Em decisão inédita, TJGO anula arrematação de fazenda após quase quatro anos da imissão de posse

Em decisão inédita, o Tribunal de Justiça de Goiás (TJGO) anulou arrematação de uma fazenda, em Anicuns, no interior do Estado, quatro anos após a imissão de posse. O imóvel foi adjudicado em outubro de 2014 e a carta imediatamente expedida, sem que fossem observados princípios constitucionais – devido processo legal e contraditório. Além disso, a avaliação do imóvel foi feita um ano antes do mesmo ser arrematado.

Advogados João Domingos da Costa Filho e Leandro Marmo Carneiro.

Diante disso, o relator do recurso, desembargador Alan Sebastião de Sena Conceição, acolheu as teses da defesa de vileza do preço; nulidade do auto de arrematação; e cerceamento de defesa. O voto foi acompanhado pelos integrantes da 5ª Câmara Cível do TJGO. O proprietário do imóvel foi representado na ação pelos advogados João Domingos da Costa Filho e Leandro Marmo Carneiro, do escritório João Domingos Advogados Associados.

O fazendeiro relata na ação que a carta de adjudicação foi expedida sem que houvesse sido facultado, previamente a ele, a oposição de Embargos de Adjudicação. Conforme a jurisprudência, é imprescindível que haja o transcurso de pelo menos cinco dias, entre a lavratura do auto e a expedição da carta, justamente para que o executado possa propor o referido recurso. O que, no caso em questão, não ocorreu. Consequentemente, não foram respeitados os princípios constitucionais do devido processo legal, da ampla defesa e do contraditório.

Além disso, o fazendeiro cita ausência de atualização monetária do valor da avaliação. Isso porque, o imóvel arrematado foi avaliado em setembro de 2014 e o valor sustentado até julho de 2015, quando foi arrematado e lavrado o auto de arrematação. Fato que fere o princípio da menor onerosidade da execução e da isonomia das partes. “Eis que o débito exequendo foi devidamente atualizado ao tempo da arrematação, e o imóvel teve significativa valorização neste entretempo, a qual, todavia foi desprezada”, observam os advogados.

Decisão
Em sua decisão, o desembargador lembrou que observado o princípio do contraditório, o credor poderá requerer a adjudicação do bem penhorado, mas desse pedido deve o devedor ser cientificado, para que sobre ele se manifeste, podendo, nos termos do artigo 651 do CPC/73, remir a execução.

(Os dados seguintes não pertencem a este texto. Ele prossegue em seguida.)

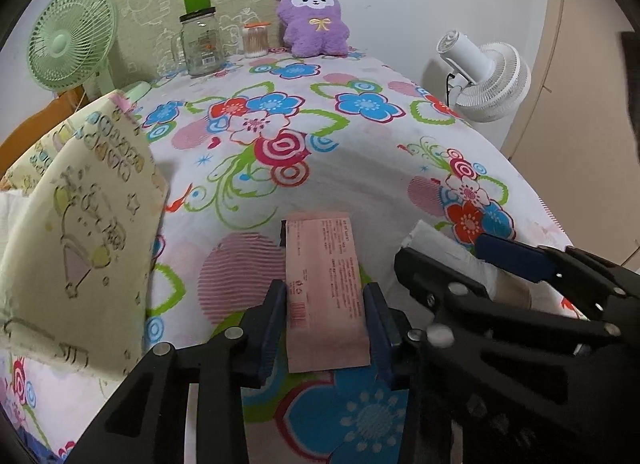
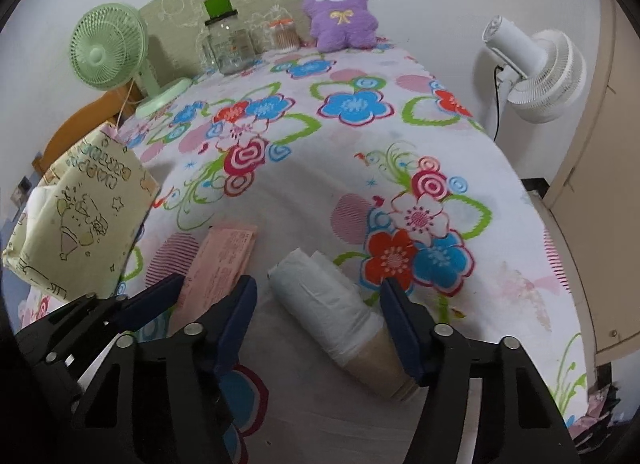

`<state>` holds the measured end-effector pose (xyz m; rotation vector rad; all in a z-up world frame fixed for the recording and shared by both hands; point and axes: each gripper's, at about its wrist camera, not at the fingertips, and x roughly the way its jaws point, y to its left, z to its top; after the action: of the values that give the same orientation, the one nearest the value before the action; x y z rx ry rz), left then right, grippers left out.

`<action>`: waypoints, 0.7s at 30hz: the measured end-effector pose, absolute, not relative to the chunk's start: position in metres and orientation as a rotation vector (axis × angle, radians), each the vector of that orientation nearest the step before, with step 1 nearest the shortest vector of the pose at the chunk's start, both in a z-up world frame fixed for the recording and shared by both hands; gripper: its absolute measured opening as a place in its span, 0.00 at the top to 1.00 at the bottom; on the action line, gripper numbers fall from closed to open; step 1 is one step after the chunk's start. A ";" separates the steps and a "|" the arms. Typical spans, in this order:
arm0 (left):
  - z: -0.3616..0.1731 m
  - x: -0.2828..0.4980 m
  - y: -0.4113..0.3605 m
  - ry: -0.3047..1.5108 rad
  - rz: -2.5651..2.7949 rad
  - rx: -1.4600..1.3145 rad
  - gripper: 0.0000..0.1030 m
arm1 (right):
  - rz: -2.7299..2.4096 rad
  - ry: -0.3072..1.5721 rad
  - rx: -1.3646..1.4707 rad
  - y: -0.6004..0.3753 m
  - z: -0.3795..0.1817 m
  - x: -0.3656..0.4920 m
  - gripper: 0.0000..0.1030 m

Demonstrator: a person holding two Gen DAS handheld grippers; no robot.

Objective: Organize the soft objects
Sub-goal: 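Grasp the pink tissue packet with left tool while right tool grasps the white-beige roll, then lift and carry the pink packet and white-beige roll over the fabric box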

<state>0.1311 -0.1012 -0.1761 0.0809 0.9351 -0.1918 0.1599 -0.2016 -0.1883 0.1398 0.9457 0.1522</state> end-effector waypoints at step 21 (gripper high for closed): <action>-0.166 0.135 -0.094 0.925 -0.190 0.039 0.61 | 0.087 0.930 0.087 -0.192 -0.176 0.164 0.72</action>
<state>0.1353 -0.0945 -0.1659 0.0385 0.9249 -0.1899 0.1639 -0.1921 -0.1759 0.0866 0.9297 0.0867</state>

Sustentou que, não obstante a atualização do débito exigido pelo credor, o mesmo não se verificou no tocante ao do bem penhorado. Isso porque foi mantido o mesmo valor do laudo de avaliação confeccionado em novembro de 2009. Ou seja, quase cinco anos antes do acolhimento do pedido de adjudicação.

“Situação que, sem dúvida alguma, feriu o princípio da isonomia, posto que constitui fato notório que nos últimos anos o “boom imobiliário” ocorrido no país provocou em pouco tempo grande valorização dos bens imóveis”, disse. O desembargador observou ainda a discrepância entre o valor da avaliação do bem imóvel feita por profissionais do mercado, quase o dobro da feita pelo adjudicado. “Condicionante a provocar inegável enriquecimento sem causa do credor em detrimento do devedor”, completa.
O magistrado disse que o Direito não socorre àquele contumaz inadimplente que se furta a todo instante o cumprimento de suas obrigações, mas também não compactua com o chamado enriquecimento sem causa à custa de avaliações de bens defasadas no decurso do tempo.

Vitória
Os advogados do fazendeiro enalteceram a decisão por reconhecer as nulidades arguidas. Especialistas neste tipo de defesa, os profissionais ressaltam que vale a pena o produtor rural acreditar no Poder Judiciário para reaver patrimônio expropriado injustamente, e sustentam que foi uma decisão judicial histórica.
“Foi vitória não somente do fazendeiro e da classe de produtores rurais, mas também extensiva à empresários, que não raramente tem seus patrimônios expropriados por bancos e agiotas, em processos altamente onerosos e injustos”, observaram.